Amano le carezze e sono ghiotti di eucalipto, al punto da averne incorporato il profumo. Dolci nell’aspetto, i koala nel piatto preferiscono l’amaro.

Oggi che il loro genoma non è più un segreto – è stato interamente mappato da un team internazionale di scienziati – sappiamo anche cosa li guida nella scelta del menu, mettendoli al riparo da tossiche sorprese: è il senso del koala per l’eucalipto. Gli scienziati del Koala Genome Consortium, che coinvolge 54 ricercatori di 29 istituzioni, hanno sequenziato oltre 3,4 miliardi di coppie di basi e 26 mila geni che compongono il genoma del tenero orsetto nativo dell’Australia.
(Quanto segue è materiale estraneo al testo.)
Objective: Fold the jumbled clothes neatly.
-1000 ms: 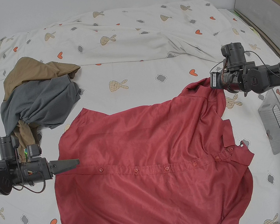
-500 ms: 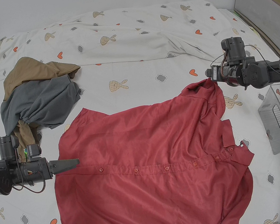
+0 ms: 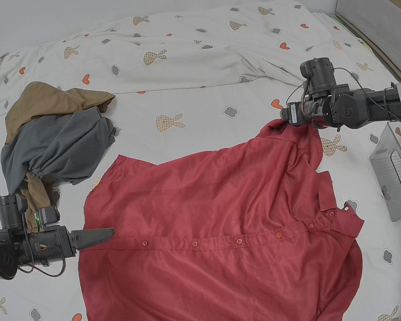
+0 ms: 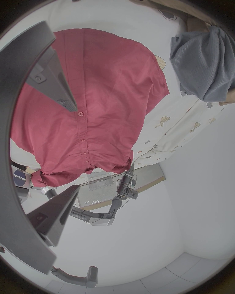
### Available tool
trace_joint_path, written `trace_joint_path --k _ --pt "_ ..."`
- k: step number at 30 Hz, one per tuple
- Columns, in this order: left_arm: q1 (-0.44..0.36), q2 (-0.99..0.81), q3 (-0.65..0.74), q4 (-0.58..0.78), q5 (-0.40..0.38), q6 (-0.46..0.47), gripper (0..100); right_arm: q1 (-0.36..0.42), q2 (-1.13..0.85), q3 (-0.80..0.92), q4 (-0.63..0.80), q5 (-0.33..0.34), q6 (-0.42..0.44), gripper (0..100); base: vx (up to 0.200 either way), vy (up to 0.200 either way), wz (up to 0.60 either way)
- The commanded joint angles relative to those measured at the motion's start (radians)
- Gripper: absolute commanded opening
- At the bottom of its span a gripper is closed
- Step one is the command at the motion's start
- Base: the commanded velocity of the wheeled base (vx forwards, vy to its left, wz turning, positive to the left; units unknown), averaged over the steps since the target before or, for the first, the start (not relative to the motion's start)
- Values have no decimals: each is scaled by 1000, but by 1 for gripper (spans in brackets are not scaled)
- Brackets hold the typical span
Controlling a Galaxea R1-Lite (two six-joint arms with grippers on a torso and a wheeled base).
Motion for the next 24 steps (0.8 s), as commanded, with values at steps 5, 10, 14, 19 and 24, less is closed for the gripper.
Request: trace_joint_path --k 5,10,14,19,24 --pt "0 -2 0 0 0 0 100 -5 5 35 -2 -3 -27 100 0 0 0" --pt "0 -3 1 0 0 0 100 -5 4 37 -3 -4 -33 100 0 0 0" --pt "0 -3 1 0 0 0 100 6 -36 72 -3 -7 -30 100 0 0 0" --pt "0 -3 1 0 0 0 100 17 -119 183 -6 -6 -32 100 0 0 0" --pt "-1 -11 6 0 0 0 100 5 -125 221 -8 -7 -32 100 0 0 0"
E nel suo Dna hanno scoperto più geni del recettore del gusto amaro di qualsiasi altro marsupiale australiano e persino più della maggior parte dei mammiferi. Il lavoro del team è pubblicato su ‘Nature Genetics’.

Questa dote che li rende i massimi esperti in fatto di ‘bitter’ – spiegano gli autori – consente agli animali di rilevare i metaboliti tossici contenuti negli eucalipti, suggerendo che i koala possono discriminare i livelli di tossicità delle foglie che ingeriscono. In pratica, dentro di loro c’è una sorta di ‘gps’ del gusto amaro ed è grazie a questo che non si avvelenano con il loro cibo del cuore.
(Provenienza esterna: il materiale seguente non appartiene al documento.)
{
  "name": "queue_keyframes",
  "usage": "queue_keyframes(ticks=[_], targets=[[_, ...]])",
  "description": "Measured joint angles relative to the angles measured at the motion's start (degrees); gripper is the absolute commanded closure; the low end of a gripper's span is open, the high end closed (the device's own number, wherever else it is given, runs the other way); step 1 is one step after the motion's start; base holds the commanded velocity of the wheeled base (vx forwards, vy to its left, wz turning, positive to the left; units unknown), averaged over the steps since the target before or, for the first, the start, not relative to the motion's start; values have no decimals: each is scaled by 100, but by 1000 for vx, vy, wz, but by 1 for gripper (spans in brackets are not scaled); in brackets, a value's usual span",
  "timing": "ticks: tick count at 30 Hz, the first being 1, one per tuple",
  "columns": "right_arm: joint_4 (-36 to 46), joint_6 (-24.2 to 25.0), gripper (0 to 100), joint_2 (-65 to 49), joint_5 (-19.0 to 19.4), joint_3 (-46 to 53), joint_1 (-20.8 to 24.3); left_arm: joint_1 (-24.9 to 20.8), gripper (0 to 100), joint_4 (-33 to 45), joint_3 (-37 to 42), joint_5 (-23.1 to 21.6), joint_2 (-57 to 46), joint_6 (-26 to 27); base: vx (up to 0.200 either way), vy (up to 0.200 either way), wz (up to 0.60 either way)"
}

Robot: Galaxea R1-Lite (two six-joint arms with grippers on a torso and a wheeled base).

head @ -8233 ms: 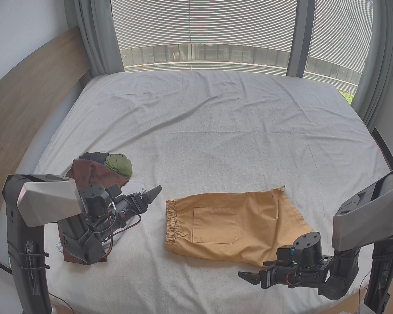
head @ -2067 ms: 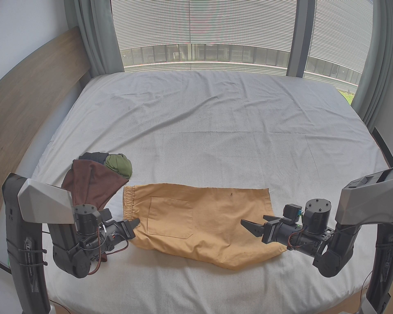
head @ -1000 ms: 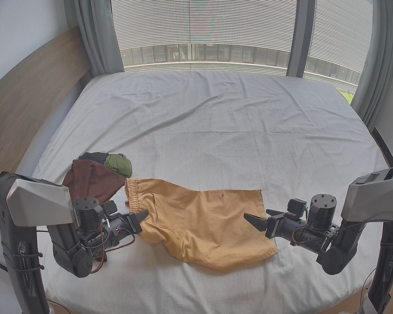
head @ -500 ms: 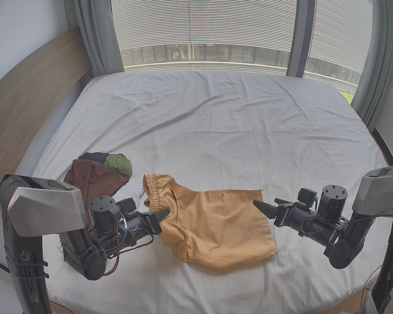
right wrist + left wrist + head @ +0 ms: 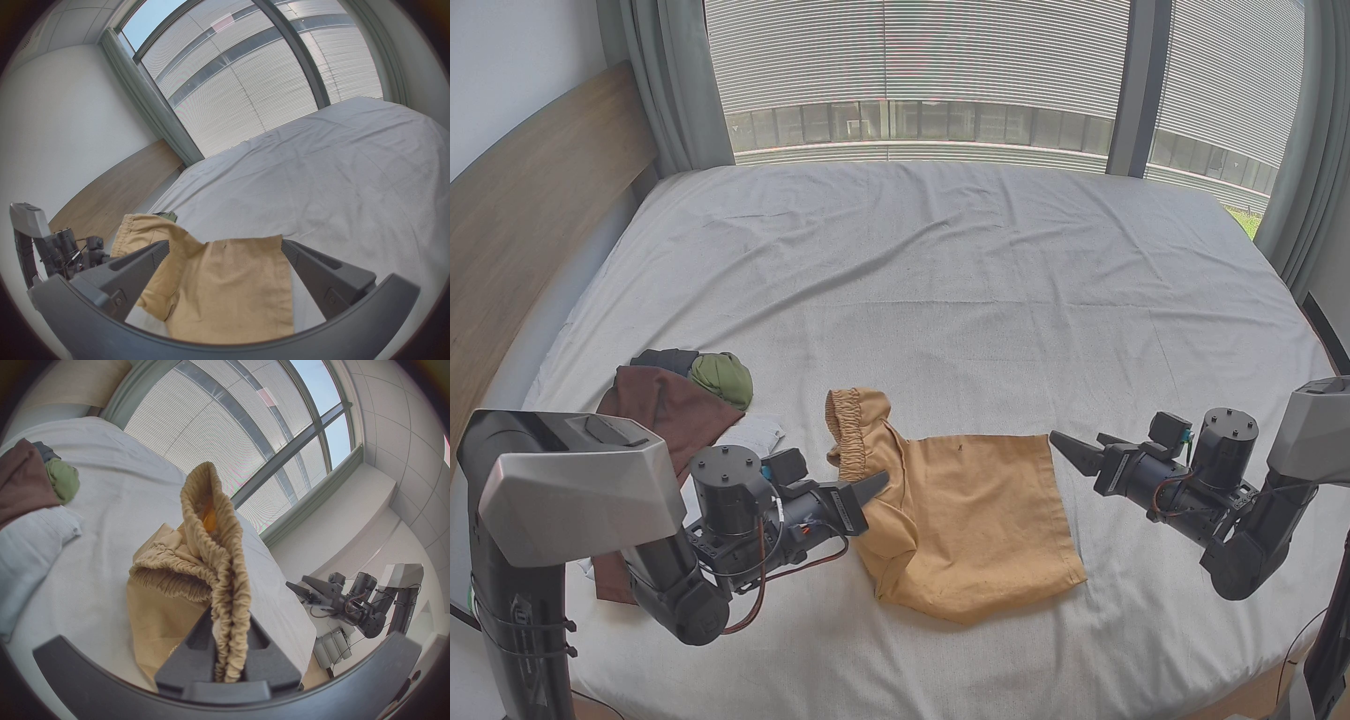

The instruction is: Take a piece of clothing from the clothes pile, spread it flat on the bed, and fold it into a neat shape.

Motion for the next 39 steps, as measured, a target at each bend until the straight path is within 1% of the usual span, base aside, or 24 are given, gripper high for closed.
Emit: queue_keyframes(ticks=[13,18,28,33,39], targets=[[30,33,0,-6,-10,-300,-516,-529,100,551,-883,166,201,-123,0,0,0],[30,88,0,-6,0,-360,-618,-666,100,740,-1108,169,245,-238,0,0,0],[33,99,0,-9,11,-440,-761,-885,100,964,-1580,196,552,-251,0,0,0],[30,104,0,-6,20,-455,-800,-1009,100,1215,-1847,205,767,-251,0,0,0],[30,121,0,-6,79,-482,-844,-1046,100,1235,-1916,205,857,-251,0,0,0]])
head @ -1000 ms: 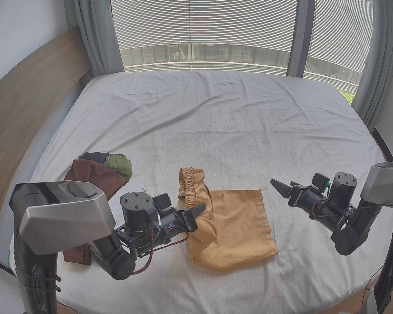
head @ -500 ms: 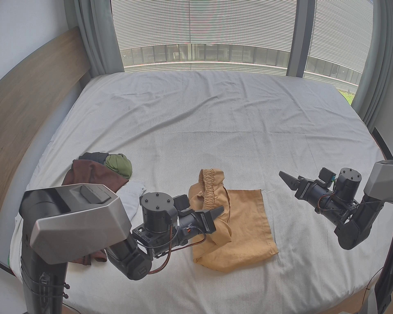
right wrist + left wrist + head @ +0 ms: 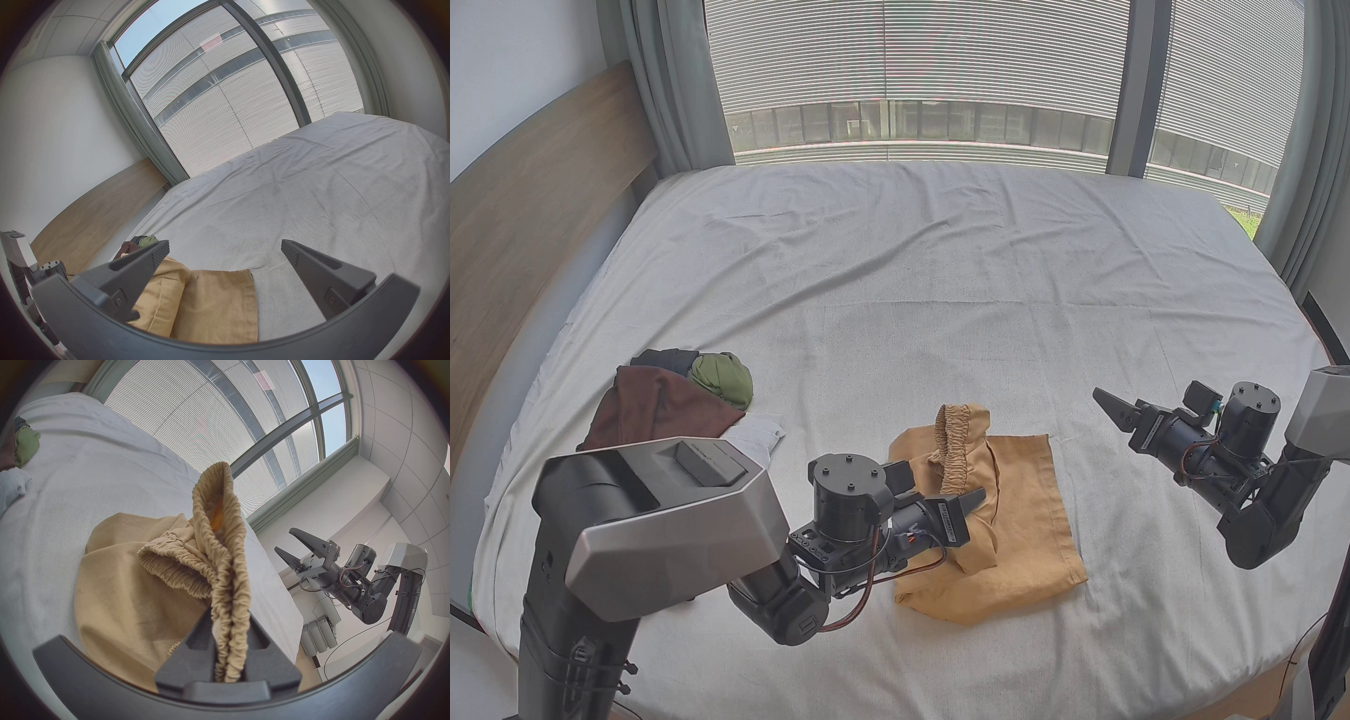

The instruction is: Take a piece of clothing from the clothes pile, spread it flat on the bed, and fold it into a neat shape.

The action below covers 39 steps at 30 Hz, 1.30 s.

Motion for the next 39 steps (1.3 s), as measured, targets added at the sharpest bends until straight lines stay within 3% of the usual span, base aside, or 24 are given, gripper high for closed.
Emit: queue_keyframes(ticks=[1,14,21,31,39], targets=[[2,5,0,0,0,0,0,0,0,0,0,0,9,2,0,0,0],[0,13,0,0,1,6,-4,-44,0,-50,61,39,52,2,0,0,0],[2,11,0,10,1,38,30,20,0,-450,394,216,37,10,0,0,0],[0,13,0,45,4,171,184,539,0,-986,1232,184,-339,38,0,0,0],[-9,11,0,137,1,308,344,1189,0,-1398,2210,-128,-1052,54,0,0,0]])
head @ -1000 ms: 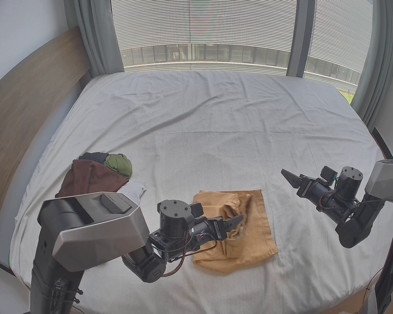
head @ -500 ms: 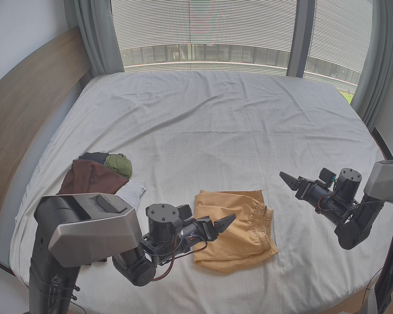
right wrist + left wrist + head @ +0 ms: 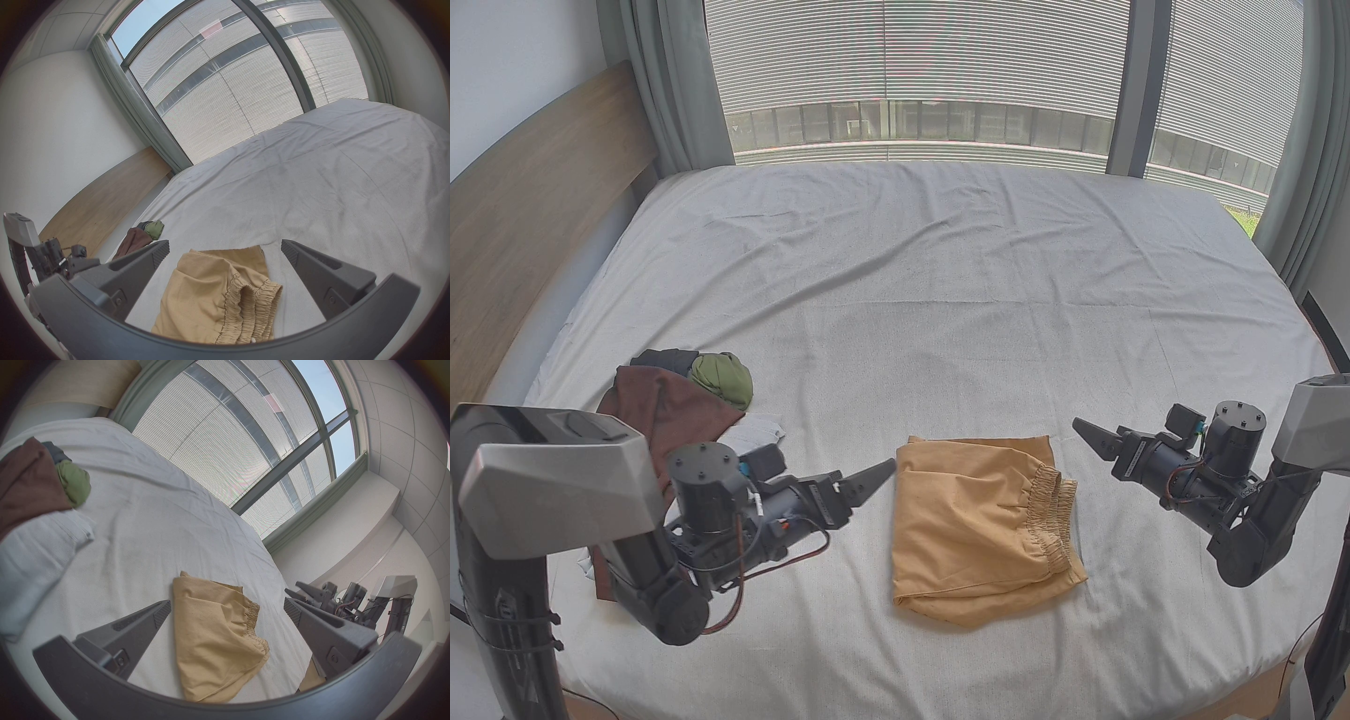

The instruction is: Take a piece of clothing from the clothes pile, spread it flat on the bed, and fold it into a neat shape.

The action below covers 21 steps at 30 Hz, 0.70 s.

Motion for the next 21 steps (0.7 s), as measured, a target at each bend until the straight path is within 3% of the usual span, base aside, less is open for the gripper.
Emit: queue_keyframes(ticks=[5,10,15,21], targets=[[-9,-13,0,110,-1,74,152,546,0,-66,375,-290,-491,235,0,0,0],[-7,-101,0,265,0,236,256,995,0,-74,808,-581,-839,866,0,0,0],[-16,-296,0,399,100,457,308,1232,0,-74,1136,-830,-981,1230,0,0,0],[-22,-742,0,551,374,769,315,1307,0,-74,1517,-1005,-946,2149,0,0,0]])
“In tutti gli animali, come per l’uomo, l’amaro è di solito un segnale di avvertimento che indica tossicità. Le foglie di eucalipto sono tossiche per la maggior parte degli animali, ma anche per i koala, ed eravamo interessati a come percepiscono queste foglie“, spiegano Takashi Hayakawa del Primate Research Institute della Kyoto University e Don Colgan dell’Australian Museum, che hanno analizzato il background evolutivo dei geni del recettore del gusto del koala in relazione al suo adattamento a una monodieta a base di eucalipto.

Gli animali si sono mostrati selettivi nelle foglie che consumano. “Le espansioni nel catalogo dei geni del recettore del gusto consentono loro di ottimizzare l’ingestione di nutrienti ed evitare le tossine delle piante“, aggiunge Hayakawa. Ulteriori analisi hanno anche dimostrato che i koala sembrano avere recettori funzionali sia per il dolce che per il gusto umami, non osservati in altri animali con diete altamente specializzate.

“Una sequenza completa del genoma – osserva lo scienziato – è il gold standard per comprendere qualsiasi qualità biologica unica di un animale”. Il koala è la quarta specie marsupiale a vedere sequenziato il suo genoma. “Conoscerne il patrimonio genetico – conclude lo scienziato – giocherà un ruolo fondamentale nella sua conservazione”.